Cuando más tarde los niños contaron sus aventuras, nunca estuvieron seguros de que esta última afirmación fuera estrictamente verdadera; pero tenían la certeza de que Barroquejón creía que era la verdad cuando lo dijo.

—De acuerdo. Alegres es la orden —dijo Scrubb—. Y ahora, si pudiéramos conseguir que alguien nos abra esta puerta. Mientras jugueteamos y nos hacemos los alegres, tenemos que averiguar todo lo que podamos sobre este castillo.

Por suerte, en ese mismo momento se abrió la puerta y la niñera gigante entró muy agitada, diciendo:

—A ver, mis amorcitos, ¿quieren ir a ver al Rey y a toda la corte preparándose para la cacería? ¡Un espectáculo tan hermoso!
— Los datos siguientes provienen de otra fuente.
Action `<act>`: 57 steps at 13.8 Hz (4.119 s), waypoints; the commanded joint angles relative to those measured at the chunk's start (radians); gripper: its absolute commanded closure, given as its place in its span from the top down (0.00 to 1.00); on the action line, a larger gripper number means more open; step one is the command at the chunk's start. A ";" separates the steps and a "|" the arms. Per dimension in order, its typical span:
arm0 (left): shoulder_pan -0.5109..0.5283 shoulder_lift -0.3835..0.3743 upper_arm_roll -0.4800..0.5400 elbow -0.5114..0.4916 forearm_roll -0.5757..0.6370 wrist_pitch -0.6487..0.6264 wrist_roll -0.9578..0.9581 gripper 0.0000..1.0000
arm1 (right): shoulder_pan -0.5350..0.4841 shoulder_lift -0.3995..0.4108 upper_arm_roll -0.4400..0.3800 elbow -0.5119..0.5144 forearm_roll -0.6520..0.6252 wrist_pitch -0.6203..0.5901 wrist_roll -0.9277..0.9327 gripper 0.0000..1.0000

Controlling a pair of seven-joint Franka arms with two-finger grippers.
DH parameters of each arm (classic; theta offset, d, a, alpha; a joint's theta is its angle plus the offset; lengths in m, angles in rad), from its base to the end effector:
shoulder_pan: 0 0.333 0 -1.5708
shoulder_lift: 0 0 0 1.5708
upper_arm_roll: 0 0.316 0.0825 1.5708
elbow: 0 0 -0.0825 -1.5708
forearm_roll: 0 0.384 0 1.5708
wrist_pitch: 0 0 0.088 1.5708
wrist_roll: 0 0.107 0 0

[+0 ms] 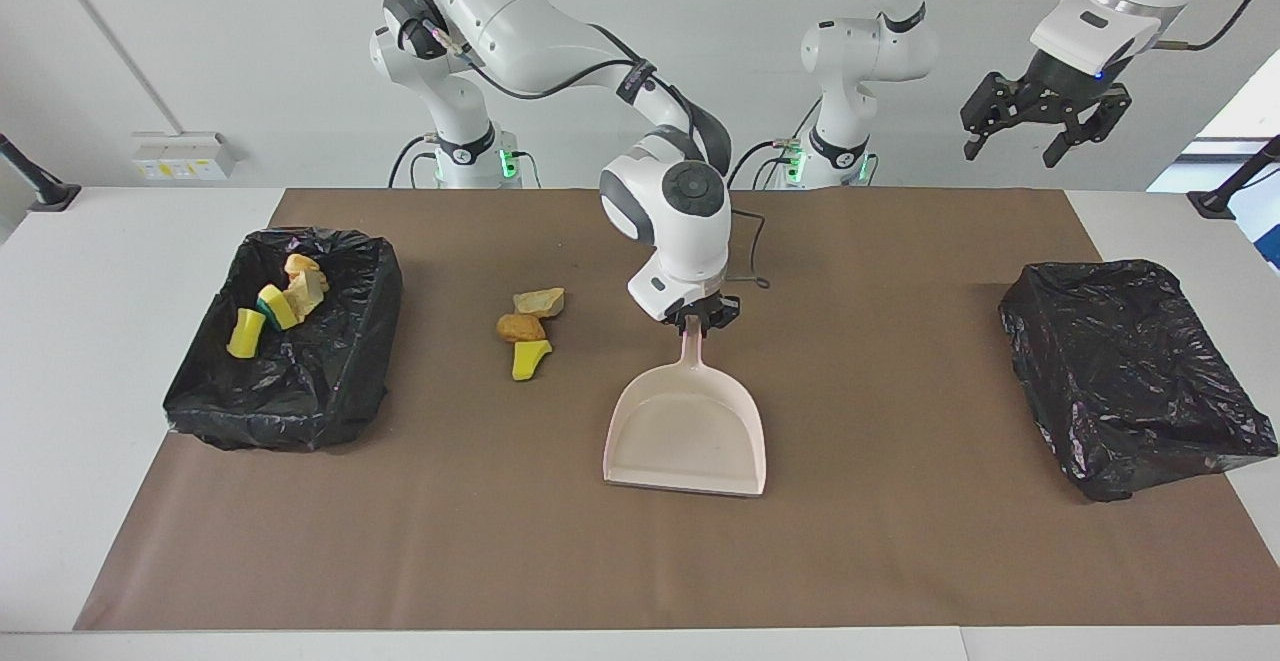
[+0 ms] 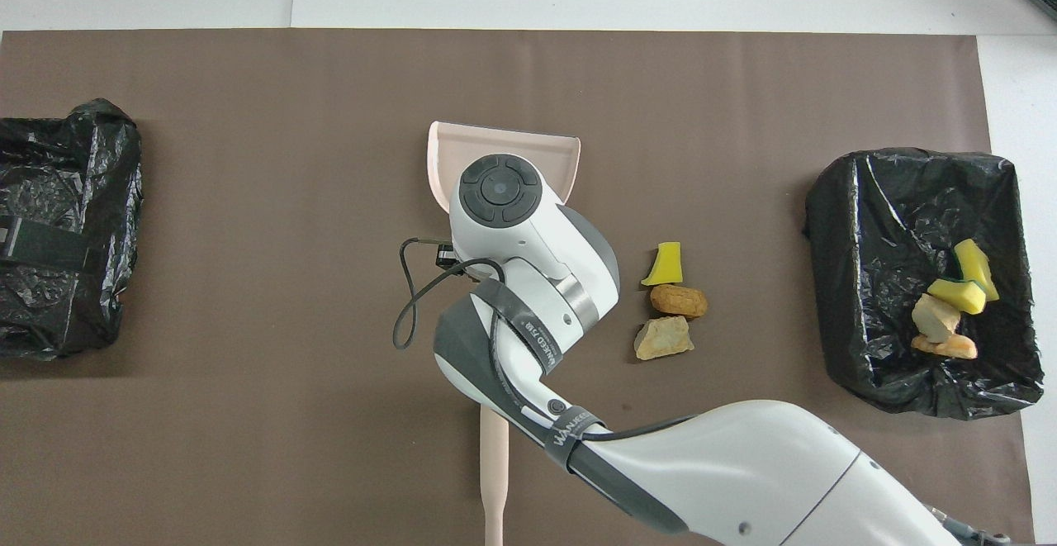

Sin perder un segundo corrieron dejándola atrás y bajaron por la primera escalera que encontraron. El ruido de los perros de caza y de los cuernos y las voces de los gigantes los guiaron y en pocos minutos llegaron al patio. Todos los gigantes estaban a pie, pues no hay caballos gigantes en esa parte del mundo, y los gigantes van de cacería a pie; como cuando uno va a cazar liebres en Inglaterra. También los sabuesos eran de tamaño normal. Cuando vio que no había caballos, Jill sintió al principio una tremenda desilusión, pues estaba convencida de que la gorda Reina jamás seguiría a los perros a pie; y no podrían hacer nada estando ella en la casa todo el día. Pero luego vio a la Reina en una especie de litera que llevaban seis jóvenes gigantes sobre sus hombros. La vieja y tonta criatura estaba ataviada enteramente de verde y llevaba un cuerno colgando a su lado. Se habían reunido veinte o treinta gigantes, incluido el Rey, listos para la cacería; hablaban y reían tan fuerte que te dejaban sordo; y allá abajo, cerca de donde se hallaba Jill, muchos meneos de cola, ladridos e inquietos y babosos hocicos y narices de perros que se te metían entre las manos. Barroquejón iba justo a adoptar una actitud que él creía alegre y retozona (que hubiera echado todo a perder si alguien se hubiese dado cuenta), cuando Jill, con su sonrisa infantil más atractiva, corrió hasta la litera de la Reina y le gritó:

—¡No, por favor! ¿No te
vas,
verdad? ¿Vas a volver?

—Sí, mi querida —contestó la Reina—. Volveré esta noche.

—¡Qué
bueno
!¡Qué fantástico! —exclamó Jill—. Y nosotros
podremos
ir al banquete mañana en la noche, ¿no es cierto? ¡Esperamos con ansias que llegue mañana en la noche! Nos encanta estar aquí. Mientras ustedes están fuera, ¿podríamos recorrer todo el castillo y ver todo lo que hay? Por favor, di que sí.